On 25 April 1974, the command post for the Movimento das Forças Armadas (MFA) was established in Pontinha. In the aftermath of the Carnation Revolution (1974), after Marcelo Caetano surrendered to General António de Spínola, members of the Estado Novo government (including Caetano) were transported by armoured car to the military engineering barracks in PontinhA, where they remained overnight. The Pontinha barracks were also the location from which Major Otelo Saraiva de Carvalho directed the coup d'état during the events of the revolution. The garrison was later transformed into a museum, established through a protocol between the 1st Engineering Regiment and the Comissão Instaladora do Município de Odivelas. The barracks serve nowadays as HQ of GNR's special operations group, GIOE.
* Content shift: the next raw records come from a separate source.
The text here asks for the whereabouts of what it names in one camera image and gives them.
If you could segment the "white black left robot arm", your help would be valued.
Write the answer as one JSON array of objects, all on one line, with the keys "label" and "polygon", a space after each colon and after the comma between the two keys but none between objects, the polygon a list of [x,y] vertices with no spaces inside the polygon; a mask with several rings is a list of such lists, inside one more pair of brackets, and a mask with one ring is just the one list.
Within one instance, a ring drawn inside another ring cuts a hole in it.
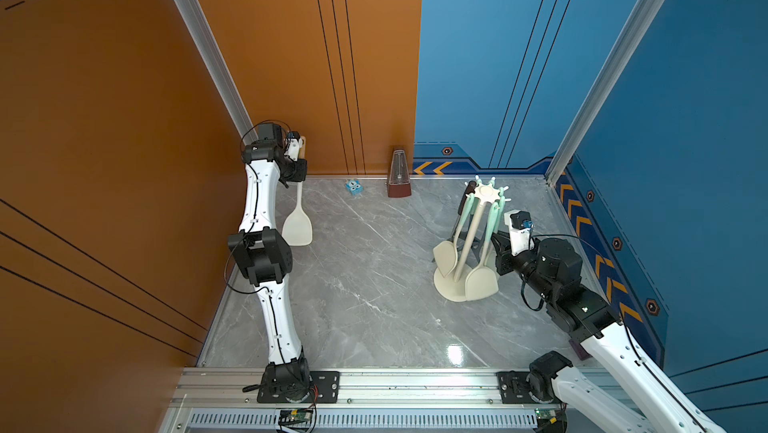
[{"label": "white black left robot arm", "polygon": [[262,401],[308,402],[313,398],[311,373],[289,298],[293,255],[275,222],[277,187],[298,181],[306,170],[299,157],[301,137],[276,120],[259,122],[250,131],[255,140],[243,142],[241,149],[247,182],[244,212],[227,246],[250,284],[238,292],[257,297],[266,326],[268,360],[255,389]]}]

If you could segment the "cream spatula mint handle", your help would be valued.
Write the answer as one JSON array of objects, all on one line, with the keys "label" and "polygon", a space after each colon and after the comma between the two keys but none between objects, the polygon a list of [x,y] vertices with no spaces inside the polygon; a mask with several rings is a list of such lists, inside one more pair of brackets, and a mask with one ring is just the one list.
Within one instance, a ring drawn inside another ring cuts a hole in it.
[{"label": "cream spatula mint handle", "polygon": [[461,214],[460,222],[458,224],[460,231],[456,232],[451,240],[442,241],[436,247],[433,248],[433,256],[434,256],[435,263],[437,265],[437,271],[443,277],[447,277],[449,274],[451,274],[457,265],[458,239],[467,218],[470,216],[474,202],[475,202],[475,194],[470,193],[468,195],[468,199],[466,201],[464,211]]}]

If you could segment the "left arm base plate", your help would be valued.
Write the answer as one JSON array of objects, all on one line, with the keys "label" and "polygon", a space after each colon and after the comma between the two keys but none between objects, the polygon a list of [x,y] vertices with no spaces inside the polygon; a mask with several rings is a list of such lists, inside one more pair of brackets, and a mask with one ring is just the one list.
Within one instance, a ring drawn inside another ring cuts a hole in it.
[{"label": "left arm base plate", "polygon": [[334,404],[338,401],[340,373],[310,371],[290,373],[267,370],[261,378],[256,401],[260,404]]}]

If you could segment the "cream spatula wooden handle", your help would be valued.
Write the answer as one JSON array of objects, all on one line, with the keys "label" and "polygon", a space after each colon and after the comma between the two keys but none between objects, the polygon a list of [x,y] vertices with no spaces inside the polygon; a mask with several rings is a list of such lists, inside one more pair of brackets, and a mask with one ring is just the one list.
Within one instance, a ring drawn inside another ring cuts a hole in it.
[{"label": "cream spatula wooden handle", "polygon": [[[300,158],[304,158],[304,152],[305,138],[304,147],[302,149]],[[302,203],[304,181],[301,183],[296,183],[296,206],[294,210],[287,216],[283,224],[283,238],[292,247],[307,246],[312,242],[313,239],[312,223],[309,216],[304,211]]]}]

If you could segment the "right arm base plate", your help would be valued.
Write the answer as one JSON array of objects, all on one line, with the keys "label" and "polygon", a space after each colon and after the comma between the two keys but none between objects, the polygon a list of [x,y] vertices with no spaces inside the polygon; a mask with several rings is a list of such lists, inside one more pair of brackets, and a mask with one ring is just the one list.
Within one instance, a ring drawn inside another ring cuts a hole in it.
[{"label": "right arm base plate", "polygon": [[533,404],[536,399],[532,395],[529,382],[529,371],[501,371],[496,373],[496,379],[503,404]]}]

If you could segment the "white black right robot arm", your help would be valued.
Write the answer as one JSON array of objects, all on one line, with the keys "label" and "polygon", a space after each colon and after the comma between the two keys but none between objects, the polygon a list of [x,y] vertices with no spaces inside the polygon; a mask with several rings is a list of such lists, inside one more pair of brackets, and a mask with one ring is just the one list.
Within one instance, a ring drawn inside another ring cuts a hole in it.
[{"label": "white black right robot arm", "polygon": [[497,379],[505,403],[533,401],[552,409],[541,432],[564,432],[566,411],[576,410],[605,432],[720,432],[643,349],[600,294],[581,282],[582,258],[560,238],[516,241],[491,236],[499,274],[515,272],[539,306],[570,339],[596,359],[629,395],[628,407],[589,380],[571,360],[551,351],[526,373],[502,372]]}]

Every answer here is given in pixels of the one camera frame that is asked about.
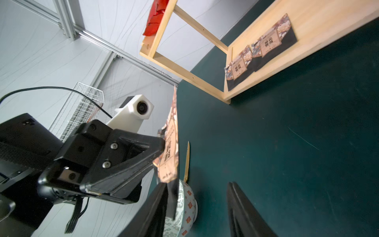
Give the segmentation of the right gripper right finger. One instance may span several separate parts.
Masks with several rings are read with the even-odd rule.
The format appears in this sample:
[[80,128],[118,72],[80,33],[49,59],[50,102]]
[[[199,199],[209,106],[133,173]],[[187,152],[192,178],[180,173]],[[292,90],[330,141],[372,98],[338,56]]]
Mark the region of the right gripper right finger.
[[227,203],[232,237],[276,237],[236,182],[227,184]]

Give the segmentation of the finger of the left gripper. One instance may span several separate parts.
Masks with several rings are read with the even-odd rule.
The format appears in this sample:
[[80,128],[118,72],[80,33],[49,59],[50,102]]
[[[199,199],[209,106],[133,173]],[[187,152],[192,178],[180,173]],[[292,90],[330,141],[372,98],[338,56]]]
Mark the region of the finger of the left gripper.
[[127,198],[153,168],[153,160],[164,148],[163,138],[112,130],[84,176],[80,190]]

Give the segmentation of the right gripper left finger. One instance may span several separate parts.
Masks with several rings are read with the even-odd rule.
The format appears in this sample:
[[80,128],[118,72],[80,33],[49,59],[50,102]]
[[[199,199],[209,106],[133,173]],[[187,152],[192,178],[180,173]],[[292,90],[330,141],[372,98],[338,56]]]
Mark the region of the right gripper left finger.
[[120,237],[161,237],[168,202],[167,184],[158,184]]

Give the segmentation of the floral tea bag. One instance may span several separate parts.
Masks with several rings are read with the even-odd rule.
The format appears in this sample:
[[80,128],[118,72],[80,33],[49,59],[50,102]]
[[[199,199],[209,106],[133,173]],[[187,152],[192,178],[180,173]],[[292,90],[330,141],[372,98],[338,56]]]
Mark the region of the floral tea bag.
[[248,71],[252,58],[251,47],[247,45],[237,58],[224,68],[228,91],[243,81],[242,75]]
[[175,219],[179,192],[179,131],[177,87],[174,88],[172,104],[165,125],[158,131],[163,138],[163,153],[153,161],[157,182],[166,183],[168,189],[166,217]]
[[290,18],[288,14],[285,14],[255,43],[250,45],[253,58],[249,66],[252,66],[254,72],[258,71],[297,41]]

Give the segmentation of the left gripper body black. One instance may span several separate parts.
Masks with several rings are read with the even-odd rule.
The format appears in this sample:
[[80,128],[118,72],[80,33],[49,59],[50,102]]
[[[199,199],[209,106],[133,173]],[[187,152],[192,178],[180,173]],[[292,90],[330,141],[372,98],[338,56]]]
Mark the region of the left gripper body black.
[[86,197],[99,198],[119,204],[137,203],[142,191],[142,181],[127,198],[112,198],[80,190],[81,182],[94,163],[112,130],[99,120],[79,125],[63,143],[57,156],[38,178],[38,183],[51,189],[59,202],[77,203]]

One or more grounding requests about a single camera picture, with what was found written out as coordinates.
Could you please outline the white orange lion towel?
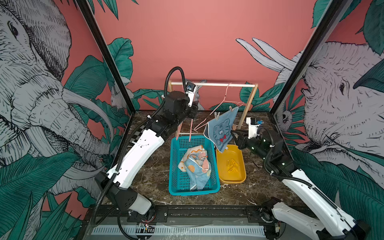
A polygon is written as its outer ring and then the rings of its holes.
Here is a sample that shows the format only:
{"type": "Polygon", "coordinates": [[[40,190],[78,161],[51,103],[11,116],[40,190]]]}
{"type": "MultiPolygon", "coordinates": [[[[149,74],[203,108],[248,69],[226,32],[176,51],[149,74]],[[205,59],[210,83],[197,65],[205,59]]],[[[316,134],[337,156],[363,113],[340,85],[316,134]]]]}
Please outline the white orange lion towel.
{"type": "Polygon", "coordinates": [[[184,154],[178,164],[179,170],[182,172],[187,171],[186,161],[192,157],[192,160],[200,167],[205,167],[205,160],[207,159],[208,151],[204,149],[202,145],[189,148],[184,154]]]}

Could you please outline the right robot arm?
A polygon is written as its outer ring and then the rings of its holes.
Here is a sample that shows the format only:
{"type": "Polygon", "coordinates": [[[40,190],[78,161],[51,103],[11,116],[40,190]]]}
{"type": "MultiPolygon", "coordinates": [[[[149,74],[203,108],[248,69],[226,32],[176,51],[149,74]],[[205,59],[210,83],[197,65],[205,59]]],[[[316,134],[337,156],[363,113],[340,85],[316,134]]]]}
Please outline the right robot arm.
{"type": "Polygon", "coordinates": [[[371,227],[339,208],[283,152],[284,140],[264,127],[232,130],[235,144],[263,159],[267,173],[290,188],[315,214],[312,218],[271,198],[260,209],[266,223],[283,222],[312,240],[365,240],[371,227]]]}

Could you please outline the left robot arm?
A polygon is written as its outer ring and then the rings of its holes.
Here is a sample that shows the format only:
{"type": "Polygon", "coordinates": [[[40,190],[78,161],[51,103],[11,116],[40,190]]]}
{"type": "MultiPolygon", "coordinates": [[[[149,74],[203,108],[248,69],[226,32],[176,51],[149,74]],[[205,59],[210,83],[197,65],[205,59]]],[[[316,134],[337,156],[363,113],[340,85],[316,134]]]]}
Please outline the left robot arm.
{"type": "Polygon", "coordinates": [[[194,103],[195,88],[195,85],[186,82],[181,67],[169,71],[165,80],[165,98],[157,110],[140,124],[144,128],[140,138],[125,155],[121,150],[118,151],[117,163],[107,173],[97,174],[96,183],[101,195],[93,208],[91,227],[97,227],[115,210],[120,215],[135,212],[143,216],[144,223],[155,219],[153,202],[133,190],[131,184],[146,161],[177,131],[182,122],[196,116],[198,106],[194,103]],[[183,91],[168,92],[168,83],[175,71],[181,73],[183,91]]]}
An administrative division of the municipality of Odivelas since 1984, under Law No. 44/84, approved on 30 November 1984 and published on 31 December 1984, it was de-annexed from the parish of Odivelas. Quickly, the parish was elevated to the status of vila or town under Law No. 75/91 (16 August 1991) and approved on 16 June 1991.

==Geography==
It is limited in the north by the Odivelan parishes of Famões and Odivelas, to the west by Amadora Municipality (the parish of Alfornelos) and in the south by the municipality of Lisbon (parish of Carnide), in addition to Sintra Municipality. The territory that composes the parish, was once a grouping of estates, farms and agricultural fields: the Escola Profissional Agrícola D. Dinis (D. Dinis Professional Agricultural School) is one of the few remnants of this era. After the 1950s, there were many demographic shifts in Lisbon that resulted in the area's increasing importance as a residential "neighborhood". These barrios, some of which had their basis in illegal squatting or tenements, have since developed into intricate parts of the community. The population is relatively youthful, with about 5% of which includes seniors or retirement age residents. The parish contains the localities Bairro Novo de Santo Elói, Paiâ, Pontinha, Presa, Serra da Luz, Vale Grande and Vale Pequeno.

==Economy==
The economy of the parish is primarily associated with the tertiary sector industries; principally, these include commercial shops, restaurants, personal and domestic services. Equally important, is the civil construction sector and industrial services, such as rubber manufacturers, metallurgy, glues/resins, marble-workers, paints and frozen products.

==Architecture==

===Civic===
- Edifício Velho Mirante (Oldview Building) - located on Rua de Santo Eloy (in the centre of the parish), the building dates back to the 18th century, and is unusual for its trapezoidal entrance and wrought-iron gate. Although currently a restaurant, the building was owned by the 18th century nobility, a probably a carriage house.
- Núcleo Museológico do Posto de Comando do MFA (Museum/Command Post of the Armed Forces Movement) - the historical command post for the MFA, responsible for toppling the dictatorship of the Estado Novo, and where Marcelo Caetano was briefly detained/arrested before being sent into exile in Madeira.